[Guest post by DRJ]
For years, experts have warned of the myth that Al Qaeda terrorists are “poor, desperate, single young men from Third World countries, vulnerable to brainwashing.” Instead, as Dr. Marc Sageman told an international terrorism conference back in 2004:
“Most Arab terrorists he studied were well-educated, married men from middle- or upper-class families, in their mid-20s and psychologically stable, said Sageman, a psychiatrist at the University of Pennsylvania in Philadelphia. Many of them knew several languages and traveled widely.
But when they settled in foreign countries, they became lonely, homesick and embittered, he said. They felt humiliated by the weakness and backwardness of their homelands. They formed tight cliques with fellow Arabs and drifted into mosques more for companionship than for religion. Radical preachers convinced them it was their duty to drive Americans from Muslim holy lands, killing as many as possible.”
That sounds a lot like the description of Times Square bomber Faisal Shahzad and, apparently, his associates:
“Two men detained in Pakistan admitted with pride that they helped the suspect in the attempted Times Square bombing, and one of the men angrily accused his interrogators of “siding with the infidels,” a senior intelligence official said Saturday.
The pair are among six men officials say have been detained in Pakistan for alleged ties to Faisal Shahzad, a Pakistani-American arrested in the United States two days after the failed May 1 attack in New York. Like Shahzad, the detainees are all from their country’s urban elite, including several who were educated in the United States.

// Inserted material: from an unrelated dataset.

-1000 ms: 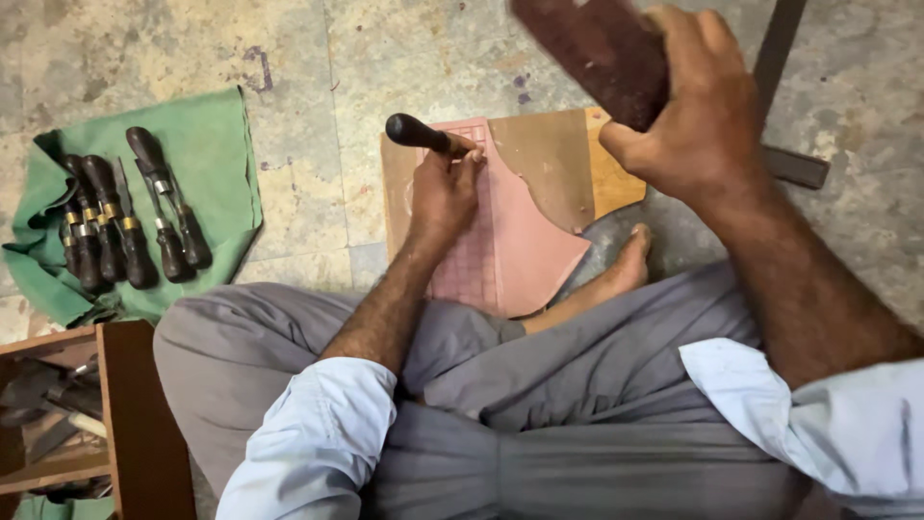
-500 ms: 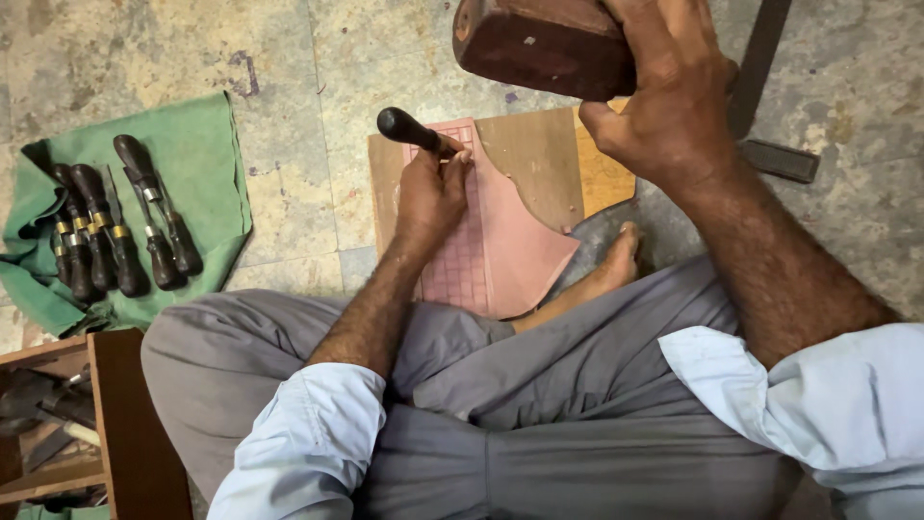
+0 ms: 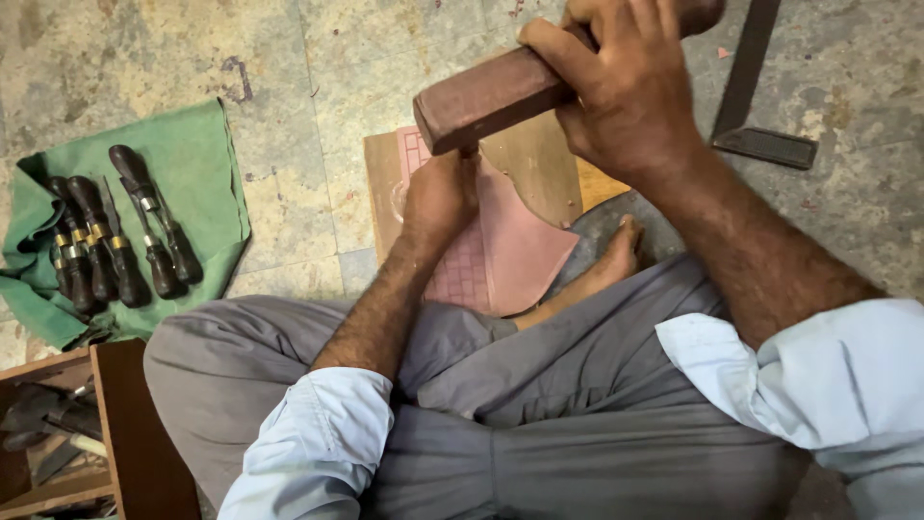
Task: The person carves a brick-pattern design into a piece of wood using various chisels and a mallet, occasionally clearing away debris by hand.
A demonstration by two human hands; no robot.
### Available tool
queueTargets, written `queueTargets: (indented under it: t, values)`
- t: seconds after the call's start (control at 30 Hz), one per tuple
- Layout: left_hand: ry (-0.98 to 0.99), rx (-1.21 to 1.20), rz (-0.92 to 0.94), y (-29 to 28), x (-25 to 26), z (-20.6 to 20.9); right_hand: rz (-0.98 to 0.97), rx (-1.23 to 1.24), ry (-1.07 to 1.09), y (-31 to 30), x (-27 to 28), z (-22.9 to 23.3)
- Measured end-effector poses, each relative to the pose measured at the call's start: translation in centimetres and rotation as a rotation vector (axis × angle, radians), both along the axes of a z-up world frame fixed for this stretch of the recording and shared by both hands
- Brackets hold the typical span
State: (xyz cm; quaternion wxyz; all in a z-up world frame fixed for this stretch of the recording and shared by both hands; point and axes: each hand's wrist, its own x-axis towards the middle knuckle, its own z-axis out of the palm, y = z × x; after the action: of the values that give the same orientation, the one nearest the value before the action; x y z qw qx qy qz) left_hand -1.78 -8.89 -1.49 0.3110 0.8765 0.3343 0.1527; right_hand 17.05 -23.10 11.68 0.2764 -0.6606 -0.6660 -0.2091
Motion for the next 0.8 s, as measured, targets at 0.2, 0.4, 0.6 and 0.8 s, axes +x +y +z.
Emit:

Details about the six were released late Friday, though officials have not said when they were detained. Five were picked up in the capital, Islamabad, and one is co-owner of a posh catering company that the U.S. Embassy said was suspected of ties to terrorist groups.
The intelligence official, part of the team questioning the men, cited the two suspects as saying they did not do anything wrong and “proudly” describing Shahzad as their friend.
The official said one of the suspects had even accused his interrogators of “siding with the infidels.”
The radical mosques seem to be a pivotal factor. In addition, I’m curious how much their American college experiences contributed to any feelings of discontent and anger.